Richard Stallman, the founder of the GNU project, raised to discussion about the control over the by a few large software companies , which prevented computer science to grow up naturally. After developing the emacs editor working at MIT, he very disliked the fact that big commercial firms took his work to make proprietary versions. Fronted with this situation, he decided to begin a project where the source code of the software was available to everybody. That was GNU. The long-term target was to make a whole open-source operating system. The first steps were a new open-source version of emacs and a C compiler (gcc), as well as some typical tools for unix systems. These tools are discussed in this article.

grep

Our first example showed the main functionality of grep. Now we will explain it in greater detail

Basic usage of grep is

$ grep [-options] pattern files

And the most used options are
-n prints the line number before the matched lines (useful for search in big files and to know exactly where the match is located)
-c prints the number of matches found
-v search for non-matching lines (search for lines where the pattern is not present)

The pattern is any group of characters to search. If there is a blank embeded, the pattern must be double-quoted (") to prevent confusion between the pattern and the files to be searched. For example

$ grep "Hola mundo" file.txt

If we are looking for strings including wildcards, apostrophes, quotes or slashes they must be escaped (or quoted ), to avoid substitution from the shell.

$ grep \*\"\'\?\< file.txt
This finds:
Esto es una cadena chunga -> *"'?<

Regular expressions

grep and other GNU utils are able to perform more advanced searches. That is possible with regular expressions. They are similar to shell wildcards, in the sense that they replace characters or groups of characters. Under the resource at the end of the article you find also a link to a separate article explaining regular expressions in detail.
Some examples:

$ grep c.n
search for any occurrence of a string with c, any character and t.

$ grep "[Bc]el"
search every occurrence of Bel and cel.

$ grep "[m-o]ata"
find those lines containing mata, nata or oata.

$ grep "[^m-o]ata"
Lines with a string ending in ata and not containing m,n or o as their first letter.

$ grep "^Martin come"
Every line beginning with 'Martin come'. As ^ is out of brackets, it means the beginning of a line, not a negation of a group as in the previous example.

$ grep "durmiendo$"
All the lines finishing with the string 'durmiendo'. $ remains for the end of line.

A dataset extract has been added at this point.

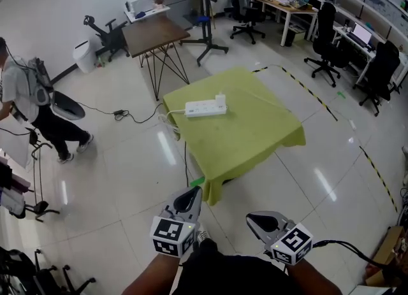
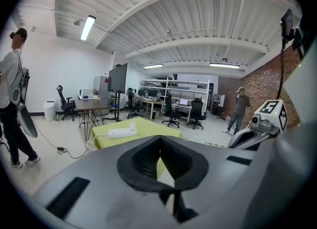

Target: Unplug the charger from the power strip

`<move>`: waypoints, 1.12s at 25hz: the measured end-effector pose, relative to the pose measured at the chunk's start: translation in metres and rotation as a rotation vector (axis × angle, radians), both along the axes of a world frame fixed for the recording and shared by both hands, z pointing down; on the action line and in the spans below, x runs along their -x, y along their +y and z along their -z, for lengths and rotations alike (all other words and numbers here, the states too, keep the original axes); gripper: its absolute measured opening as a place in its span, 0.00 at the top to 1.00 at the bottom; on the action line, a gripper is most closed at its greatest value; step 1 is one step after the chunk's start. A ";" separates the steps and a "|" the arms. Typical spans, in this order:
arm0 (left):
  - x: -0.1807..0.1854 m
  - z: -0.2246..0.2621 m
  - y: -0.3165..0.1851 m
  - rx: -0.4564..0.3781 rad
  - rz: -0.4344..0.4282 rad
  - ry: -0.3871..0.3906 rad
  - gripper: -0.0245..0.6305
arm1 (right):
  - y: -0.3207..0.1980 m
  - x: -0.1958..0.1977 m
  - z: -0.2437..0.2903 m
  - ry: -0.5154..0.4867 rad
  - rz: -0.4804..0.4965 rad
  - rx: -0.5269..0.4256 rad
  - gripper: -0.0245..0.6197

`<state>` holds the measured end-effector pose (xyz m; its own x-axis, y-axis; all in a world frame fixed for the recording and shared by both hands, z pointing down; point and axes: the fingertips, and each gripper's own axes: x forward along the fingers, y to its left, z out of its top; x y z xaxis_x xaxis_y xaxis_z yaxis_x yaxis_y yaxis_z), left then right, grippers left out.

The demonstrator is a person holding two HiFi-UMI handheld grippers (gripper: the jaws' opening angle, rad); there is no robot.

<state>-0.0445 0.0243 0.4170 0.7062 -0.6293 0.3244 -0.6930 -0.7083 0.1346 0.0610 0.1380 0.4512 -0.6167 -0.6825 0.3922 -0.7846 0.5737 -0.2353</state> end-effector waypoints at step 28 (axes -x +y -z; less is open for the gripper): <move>0.022 -0.025 -0.203 0.029 -0.049 -0.012 0.95 | -0.266 0.007 0.004 0.036 -0.092 -0.035 0.96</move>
<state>-0.0669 -0.1786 0.4425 0.7319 -0.5846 0.3501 -0.6594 -0.7372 0.1474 0.0538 -0.1279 0.4475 -0.5368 -0.7492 0.3881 -0.8418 0.5064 -0.1868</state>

$ grep "^Caja San Fernando gana la liga$"
Those lines exactly matching the string.

To avoid the special meaning of any of these characters they must be backslashed. For example:

$ grep "E\.T\."
search for the string 'E.T.'.

Find

This command is used to find files. Another _LF_ article explains this command, and the best we can do is to point to it.

cut & paste

Within Unix, the information used to be stored in ASCII files with line-records, and fields delimited with some special character, usually a tabulation mark or a semi-colon (:). A typical use case is to take some fields from a file and join them into another one. cut and paste are able to do this work.

Let us use as an example the file /etc/passwd, with the users information. It contains 7 fields, delimited with ":". The fields contain information about login name, encrypted password, user ID, group ID, geco, home directory for the user and his preferred shell.

Here is a typical piece from this file:

root:x:0:0:root:/root:/bin/bash
murie:x:500:500:Manuel Muriel Cordero:/home/murie:/bin/bash
practica:x:501:501:Usuario de practicas para Ksh:/home/practica:/bin/ksh
wizardi:x:502:502:Wizard para nethack:/home/wizard:/bin/bash

If we want to pair the user with their shells, we must cut fields 1 and seven. Let's go:

$ cut -f1,7 -d: /etc/passwd
root:/bin/bash
murie:/bin/bash
practica:/bin/ksh
wizard:/bin/bash
The option -f specifies the fields to cut, and -d defines the field separator (tabulation mark is the default), and the the line finish with the file to work with.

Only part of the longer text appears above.